You can apply it to any method or constructor.
using System.Diagnostics;
[DebuggerStepThrough()]
public Person( string name, string phone )
…
// Now the debugger will step straight into the CallPerson method
p.CallPerson(new Person(“dan”, “5551212”));
Unfortunately, I couldn’t get this working on a property. Compiler error says I can only apply this attribute to class, struct, constructor, or method. I wonder why they didn’t extend this to properties?
Debugger Tool Tips
In the last few versions of the IDE, the debugger has displayed tool tips when you mouse-over a variable. The bummer is, for objects, the tooltip information is usually not that helpful – it just tells you the type of the object.
“ConsoleApp1.Person” — not a lot of info here.
Using another attribute, DebuggerDisplay, you can control what the debugger will show in the tool tips for a class
[DebuggerDisplay( “Name={name}, Phone={phone}” )]
Now, in the debugger, you can probably guess what you’ll see:
Name=”Dan”, Phone=”5551212″
Simple things like this prevent you from having to right click, quickwatch, and drill down into the object to see relevant data. This formatting is also used for the top level display in the autos and watch windows.
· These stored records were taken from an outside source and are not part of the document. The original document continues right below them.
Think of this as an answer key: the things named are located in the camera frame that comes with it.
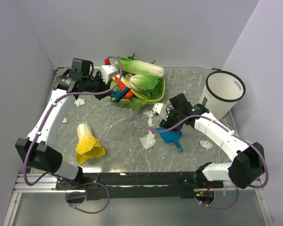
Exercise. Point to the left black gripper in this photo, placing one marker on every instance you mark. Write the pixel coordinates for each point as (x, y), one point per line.
(104, 87)

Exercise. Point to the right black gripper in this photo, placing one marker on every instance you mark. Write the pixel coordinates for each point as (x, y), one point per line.
(167, 123)

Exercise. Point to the blue hand brush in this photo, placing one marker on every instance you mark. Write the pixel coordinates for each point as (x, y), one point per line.
(119, 93)

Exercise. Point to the blue dustpan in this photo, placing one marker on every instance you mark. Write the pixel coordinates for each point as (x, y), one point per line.
(172, 137)

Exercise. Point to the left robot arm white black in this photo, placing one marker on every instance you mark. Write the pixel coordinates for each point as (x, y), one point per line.
(36, 150)

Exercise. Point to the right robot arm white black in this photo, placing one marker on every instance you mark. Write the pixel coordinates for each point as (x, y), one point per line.
(247, 162)

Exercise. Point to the green vegetable tray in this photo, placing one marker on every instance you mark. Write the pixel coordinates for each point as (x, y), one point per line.
(151, 97)

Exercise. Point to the paper scrap far left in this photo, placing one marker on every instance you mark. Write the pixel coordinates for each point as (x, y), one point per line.
(79, 102)

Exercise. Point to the paper scrap near tray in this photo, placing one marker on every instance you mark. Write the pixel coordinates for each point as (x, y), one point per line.
(149, 113)

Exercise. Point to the paper scrap right of centre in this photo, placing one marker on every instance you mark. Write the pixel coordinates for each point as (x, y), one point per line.
(150, 123)

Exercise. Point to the orange carrot toy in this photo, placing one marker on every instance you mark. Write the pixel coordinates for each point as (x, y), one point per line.
(129, 95)

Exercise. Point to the long napa cabbage toy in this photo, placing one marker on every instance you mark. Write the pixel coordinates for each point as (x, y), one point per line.
(133, 66)

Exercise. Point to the short napa cabbage toy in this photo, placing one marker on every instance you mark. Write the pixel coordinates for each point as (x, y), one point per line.
(140, 82)

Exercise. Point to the paper scrap near dustpan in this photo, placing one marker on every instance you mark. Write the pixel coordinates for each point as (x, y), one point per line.
(206, 144)

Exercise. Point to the green leafy herb toy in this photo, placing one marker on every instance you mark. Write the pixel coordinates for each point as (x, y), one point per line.
(137, 103)

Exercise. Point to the white trash bin black rim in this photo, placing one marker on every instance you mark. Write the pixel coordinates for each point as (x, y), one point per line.
(221, 92)

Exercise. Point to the large centre paper scrap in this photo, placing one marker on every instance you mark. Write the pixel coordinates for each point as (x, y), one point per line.
(148, 141)

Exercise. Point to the yellow white cabbage toy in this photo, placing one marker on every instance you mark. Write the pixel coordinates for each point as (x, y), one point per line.
(88, 146)

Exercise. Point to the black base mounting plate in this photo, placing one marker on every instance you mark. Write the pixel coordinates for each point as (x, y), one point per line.
(140, 185)

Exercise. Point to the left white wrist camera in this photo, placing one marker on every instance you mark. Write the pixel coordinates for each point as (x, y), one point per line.
(108, 72)

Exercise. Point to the aluminium rail frame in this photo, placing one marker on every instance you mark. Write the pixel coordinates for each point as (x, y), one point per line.
(43, 205)
In previous versions of the IDE, you could control this display in the autoexp.dat (c++), or autoexp.cs (c#) files. You can still do this for classes that you don’t have source code for.
Find this file in \Common7\Packages\Debugger\Visualizers\Original
DebuggerBrowsable
Finally, when you expand the debugger display for a class with properties, you will usually see the properties, and then the private fields, which repeat the same data from the properties.
Name “Dan”
name “Dan”
Phone “5551212”
phone “5551212”
Use the DebuggerBrowsable attribute to control what data is displayed when drilling down into a class.
[DebuggerBrowsable( DebuggerBrowsableState.Never )]
public string Name
…
Now you’ll only see the field:
name “Dan”
Visualizers Getting in the Way?
A very cool feature of VS 2005 is visualizers. You’ll probably see them in your first debug session in the new IDE. They are the expanding tool tip windows that show hierarchies of classes, structs, data that is in the variable you’re watching.
Well, the more you expand, the more code you obscure behind the “tree” windows.
Want to quickly check something in the code that’s behind all those windows?
Hold down CTRL !! The popup windows become transparent — very cool.